Exercise 1 - Plotting

a) Simulate 10000 throws of two dice, and record the highest of the two dice in a list.

  • Plot the frequency of the numbers 1 through 6

  • What is the probability of rolling a maximum of 1?

  • What is the probability of rolling a maxiumum of 6?

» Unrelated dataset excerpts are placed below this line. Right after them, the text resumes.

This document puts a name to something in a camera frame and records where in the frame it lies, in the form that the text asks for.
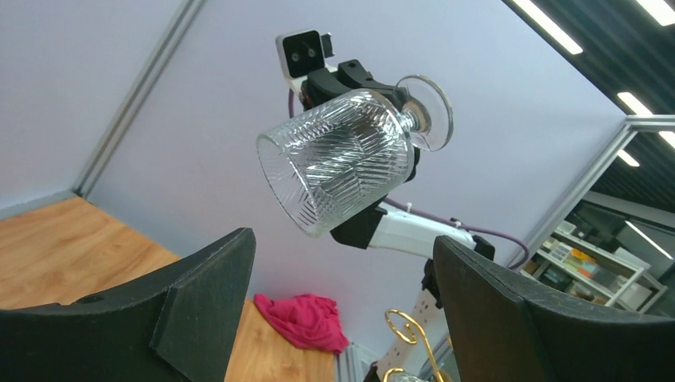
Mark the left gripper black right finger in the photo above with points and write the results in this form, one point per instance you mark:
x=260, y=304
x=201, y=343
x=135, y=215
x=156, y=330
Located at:
x=506, y=327

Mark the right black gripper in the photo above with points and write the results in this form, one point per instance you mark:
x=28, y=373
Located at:
x=322, y=85

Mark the gold wire glass rack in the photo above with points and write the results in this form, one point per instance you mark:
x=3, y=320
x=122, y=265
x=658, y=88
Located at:
x=411, y=332

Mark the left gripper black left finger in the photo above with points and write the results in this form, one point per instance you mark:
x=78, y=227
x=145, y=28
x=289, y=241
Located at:
x=177, y=323

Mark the storage shelf with boxes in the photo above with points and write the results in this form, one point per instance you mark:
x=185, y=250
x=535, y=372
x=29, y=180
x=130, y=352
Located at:
x=567, y=262

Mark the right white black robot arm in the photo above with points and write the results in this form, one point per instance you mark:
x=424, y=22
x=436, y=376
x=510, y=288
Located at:
x=391, y=225

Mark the wine glass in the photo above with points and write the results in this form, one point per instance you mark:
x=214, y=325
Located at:
x=403, y=377
x=335, y=160

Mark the pink cloth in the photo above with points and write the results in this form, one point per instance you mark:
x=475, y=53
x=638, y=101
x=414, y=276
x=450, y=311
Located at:
x=307, y=321

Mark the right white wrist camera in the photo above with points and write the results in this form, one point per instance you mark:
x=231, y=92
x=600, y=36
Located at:
x=303, y=52

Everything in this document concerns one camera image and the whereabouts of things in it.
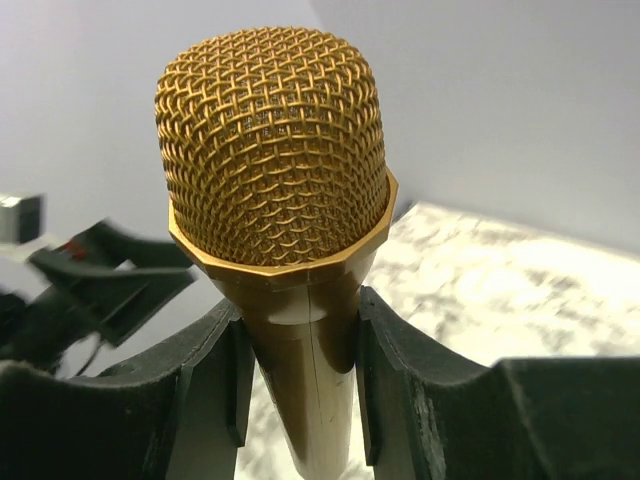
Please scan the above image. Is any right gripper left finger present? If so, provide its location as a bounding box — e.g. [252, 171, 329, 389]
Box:
[1, 301, 254, 480]

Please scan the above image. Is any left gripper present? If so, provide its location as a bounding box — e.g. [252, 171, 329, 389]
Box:
[1, 220, 194, 370]

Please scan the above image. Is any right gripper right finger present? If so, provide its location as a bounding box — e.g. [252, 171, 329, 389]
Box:
[356, 287, 639, 479]

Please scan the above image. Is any gold microphone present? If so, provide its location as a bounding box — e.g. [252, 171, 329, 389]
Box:
[155, 27, 398, 479]

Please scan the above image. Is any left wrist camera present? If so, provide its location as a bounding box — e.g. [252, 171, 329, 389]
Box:
[1, 193, 46, 245]

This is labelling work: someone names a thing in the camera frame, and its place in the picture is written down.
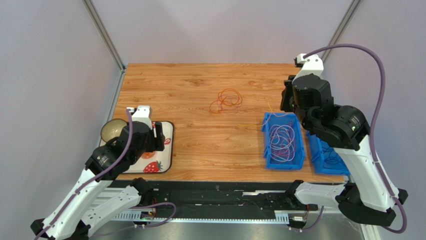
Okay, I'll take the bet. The yellow thin cable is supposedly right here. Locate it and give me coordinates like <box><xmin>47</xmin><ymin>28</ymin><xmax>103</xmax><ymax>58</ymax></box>
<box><xmin>236</xmin><ymin>101</ymin><xmax>294</xmax><ymax>132</ymax></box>

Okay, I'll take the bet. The blue thin cable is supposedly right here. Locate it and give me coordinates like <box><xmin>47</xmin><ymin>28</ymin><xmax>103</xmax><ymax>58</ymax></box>
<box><xmin>321</xmin><ymin>146</ymin><xmax>345</xmax><ymax>169</ymax></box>

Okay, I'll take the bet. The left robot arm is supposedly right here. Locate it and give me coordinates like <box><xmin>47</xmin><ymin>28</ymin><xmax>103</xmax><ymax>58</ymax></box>
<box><xmin>30</xmin><ymin>121</ymin><xmax>165</xmax><ymax>240</ymax></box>

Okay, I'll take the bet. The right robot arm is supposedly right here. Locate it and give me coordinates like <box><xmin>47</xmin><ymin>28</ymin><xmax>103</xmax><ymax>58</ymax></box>
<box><xmin>280</xmin><ymin>74</ymin><xmax>408</xmax><ymax>227</ymax></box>

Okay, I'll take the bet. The orange plastic cup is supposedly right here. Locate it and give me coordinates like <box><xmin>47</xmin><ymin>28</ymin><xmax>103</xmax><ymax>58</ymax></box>
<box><xmin>141</xmin><ymin>151</ymin><xmax>156</xmax><ymax>159</ymax></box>

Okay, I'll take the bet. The strawberry print tray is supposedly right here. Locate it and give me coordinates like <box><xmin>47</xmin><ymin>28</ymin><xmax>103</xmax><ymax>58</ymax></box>
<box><xmin>101</xmin><ymin>121</ymin><xmax>175</xmax><ymax>174</ymax></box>

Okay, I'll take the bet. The left blue plastic bin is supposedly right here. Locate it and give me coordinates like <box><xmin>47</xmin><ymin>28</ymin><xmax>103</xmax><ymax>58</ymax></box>
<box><xmin>261</xmin><ymin>112</ymin><xmax>306</xmax><ymax>171</ymax></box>

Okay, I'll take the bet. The blue plastic bin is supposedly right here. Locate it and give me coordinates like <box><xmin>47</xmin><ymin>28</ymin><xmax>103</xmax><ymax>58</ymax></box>
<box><xmin>306</xmin><ymin>131</ymin><xmax>350</xmax><ymax>176</ymax></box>
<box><xmin>261</xmin><ymin>112</ymin><xmax>306</xmax><ymax>171</ymax></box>

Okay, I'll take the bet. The right blue plastic bin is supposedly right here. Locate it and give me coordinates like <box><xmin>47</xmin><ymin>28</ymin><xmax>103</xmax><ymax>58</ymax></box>
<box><xmin>306</xmin><ymin>131</ymin><xmax>350</xmax><ymax>176</ymax></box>

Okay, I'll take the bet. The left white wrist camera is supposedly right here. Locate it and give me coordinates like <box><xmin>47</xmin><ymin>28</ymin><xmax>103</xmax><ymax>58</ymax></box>
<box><xmin>126</xmin><ymin>105</ymin><xmax>153</xmax><ymax>130</ymax></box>

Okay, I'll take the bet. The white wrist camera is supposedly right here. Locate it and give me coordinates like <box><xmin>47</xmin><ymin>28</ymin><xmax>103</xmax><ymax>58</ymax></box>
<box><xmin>126</xmin><ymin>105</ymin><xmax>153</xmax><ymax>130</ymax></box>
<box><xmin>294</xmin><ymin>53</ymin><xmax>324</xmax><ymax>79</ymax></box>

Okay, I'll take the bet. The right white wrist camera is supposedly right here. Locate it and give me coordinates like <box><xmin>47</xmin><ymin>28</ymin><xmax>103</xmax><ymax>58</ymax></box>
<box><xmin>294</xmin><ymin>53</ymin><xmax>324</xmax><ymax>79</ymax></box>

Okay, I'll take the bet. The orange thin cable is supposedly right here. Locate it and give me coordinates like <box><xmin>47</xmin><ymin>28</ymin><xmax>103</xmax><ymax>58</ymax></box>
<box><xmin>208</xmin><ymin>88</ymin><xmax>244</xmax><ymax>116</ymax></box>

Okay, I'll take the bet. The aluminium frame rail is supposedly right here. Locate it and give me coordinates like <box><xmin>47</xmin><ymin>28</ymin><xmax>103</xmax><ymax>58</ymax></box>
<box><xmin>59</xmin><ymin>186</ymin><xmax>380</xmax><ymax>240</ymax></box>

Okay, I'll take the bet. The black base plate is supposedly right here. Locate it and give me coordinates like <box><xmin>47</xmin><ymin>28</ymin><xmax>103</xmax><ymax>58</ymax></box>
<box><xmin>149</xmin><ymin>180</ymin><xmax>319</xmax><ymax>220</ymax></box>

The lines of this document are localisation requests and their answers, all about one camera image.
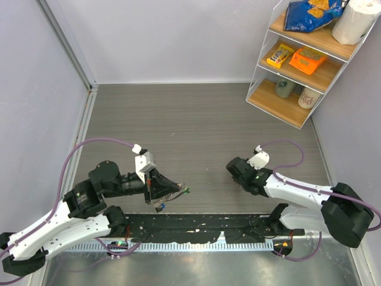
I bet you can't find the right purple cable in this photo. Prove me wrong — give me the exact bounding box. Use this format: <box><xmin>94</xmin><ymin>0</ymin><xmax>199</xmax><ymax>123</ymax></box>
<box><xmin>257</xmin><ymin>139</ymin><xmax>381</xmax><ymax>260</ymax></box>

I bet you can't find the white paper towel roll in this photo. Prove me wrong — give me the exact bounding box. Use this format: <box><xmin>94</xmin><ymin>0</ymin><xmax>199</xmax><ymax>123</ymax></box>
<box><xmin>332</xmin><ymin>0</ymin><xmax>380</xmax><ymax>45</ymax></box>

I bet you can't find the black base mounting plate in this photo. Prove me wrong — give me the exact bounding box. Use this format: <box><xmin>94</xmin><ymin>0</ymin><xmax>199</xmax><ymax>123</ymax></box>
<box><xmin>122</xmin><ymin>214</ymin><xmax>305</xmax><ymax>244</ymax></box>

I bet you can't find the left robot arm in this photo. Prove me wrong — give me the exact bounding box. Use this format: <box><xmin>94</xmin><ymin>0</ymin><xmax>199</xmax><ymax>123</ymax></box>
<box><xmin>1</xmin><ymin>161</ymin><xmax>189</xmax><ymax>277</ymax></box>

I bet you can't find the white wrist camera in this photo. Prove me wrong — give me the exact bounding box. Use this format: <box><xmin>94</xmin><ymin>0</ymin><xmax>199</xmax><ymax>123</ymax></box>
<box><xmin>135</xmin><ymin>148</ymin><xmax>156</xmax><ymax>184</ymax></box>
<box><xmin>246</xmin><ymin>145</ymin><xmax>270</xmax><ymax>170</ymax></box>

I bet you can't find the blue chips bag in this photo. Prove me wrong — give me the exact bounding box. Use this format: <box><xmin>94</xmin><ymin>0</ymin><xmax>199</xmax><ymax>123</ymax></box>
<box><xmin>283</xmin><ymin>0</ymin><xmax>347</xmax><ymax>33</ymax></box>

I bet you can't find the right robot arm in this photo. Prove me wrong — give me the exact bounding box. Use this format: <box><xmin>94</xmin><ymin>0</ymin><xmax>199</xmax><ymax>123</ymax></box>
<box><xmin>226</xmin><ymin>157</ymin><xmax>374</xmax><ymax>248</ymax></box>

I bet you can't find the slotted cable duct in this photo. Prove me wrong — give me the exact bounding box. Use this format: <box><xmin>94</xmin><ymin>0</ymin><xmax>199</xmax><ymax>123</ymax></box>
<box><xmin>66</xmin><ymin>240</ymin><xmax>274</xmax><ymax>253</ymax></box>

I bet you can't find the green grey mug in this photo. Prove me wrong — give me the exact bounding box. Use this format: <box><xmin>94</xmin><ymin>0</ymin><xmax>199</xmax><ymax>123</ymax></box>
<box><xmin>274</xmin><ymin>76</ymin><xmax>296</xmax><ymax>98</ymax></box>

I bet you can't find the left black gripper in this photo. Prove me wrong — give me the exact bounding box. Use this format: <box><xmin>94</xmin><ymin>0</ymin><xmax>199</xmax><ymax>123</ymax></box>
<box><xmin>104</xmin><ymin>167</ymin><xmax>180</xmax><ymax>203</ymax></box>

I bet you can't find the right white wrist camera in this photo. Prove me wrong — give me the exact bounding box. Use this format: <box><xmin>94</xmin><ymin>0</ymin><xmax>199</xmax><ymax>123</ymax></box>
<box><xmin>246</xmin><ymin>145</ymin><xmax>270</xmax><ymax>170</ymax></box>

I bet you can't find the white wire shelf rack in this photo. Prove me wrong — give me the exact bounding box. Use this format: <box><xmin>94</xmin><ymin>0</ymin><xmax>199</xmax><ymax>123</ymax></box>
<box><xmin>246</xmin><ymin>1</ymin><xmax>372</xmax><ymax>129</ymax></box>

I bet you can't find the orange candy bag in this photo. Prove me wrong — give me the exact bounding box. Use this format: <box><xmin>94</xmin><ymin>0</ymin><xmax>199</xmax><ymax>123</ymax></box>
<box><xmin>289</xmin><ymin>46</ymin><xmax>328</xmax><ymax>75</ymax></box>

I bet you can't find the white printed cup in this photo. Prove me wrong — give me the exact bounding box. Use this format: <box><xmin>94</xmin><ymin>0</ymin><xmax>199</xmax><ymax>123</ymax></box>
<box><xmin>298</xmin><ymin>87</ymin><xmax>321</xmax><ymax>109</ymax></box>

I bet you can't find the yellow candy bag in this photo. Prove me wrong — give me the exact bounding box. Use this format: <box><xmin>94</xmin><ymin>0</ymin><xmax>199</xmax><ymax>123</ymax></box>
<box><xmin>266</xmin><ymin>44</ymin><xmax>295</xmax><ymax>69</ymax></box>

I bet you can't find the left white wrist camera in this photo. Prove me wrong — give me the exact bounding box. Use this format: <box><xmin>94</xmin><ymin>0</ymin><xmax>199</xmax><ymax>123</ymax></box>
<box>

import matplotlib.pyplot as plt
from random import randint

diceThrows = []
ones = 0
sixes = 0

i = 0
while i < 10000:
    dice1 = randint(1,6)
    dice2 = randint(1,6)
    if dice1 > dice2:
        if dice1 == 1:
            ones = ones + 1
        if dice1 == 6:
            sixes = sixes + 1
        diceThrows.append(dice1)
    else:
        if dice2 == 1:
            ones = ones + 1
        if dice2 == 6:
            sixes = sixes + 1
        diceThrows.append(dice2)
        
    i = i + 1

print("Probability of rolling a maximum of 1 is", ones/10000)
print("Probability of rolling a maximum of 6 is", sixes/10000)
    
plt.hist(diceThrows, bins=range(1,8), align="left", rwidth=0.8)
plt.show()
Probability of rolling a maximum of 1 is 0.0296
Probability of rolling a maximum of 6 is 0.299
../../../_images/W4_Exercises_4_1.png

b) Create a list with elements [1, 2, 4, 8, 16, ...], each element being double the last, with 20 elements. Plot the growth of the elements in the list.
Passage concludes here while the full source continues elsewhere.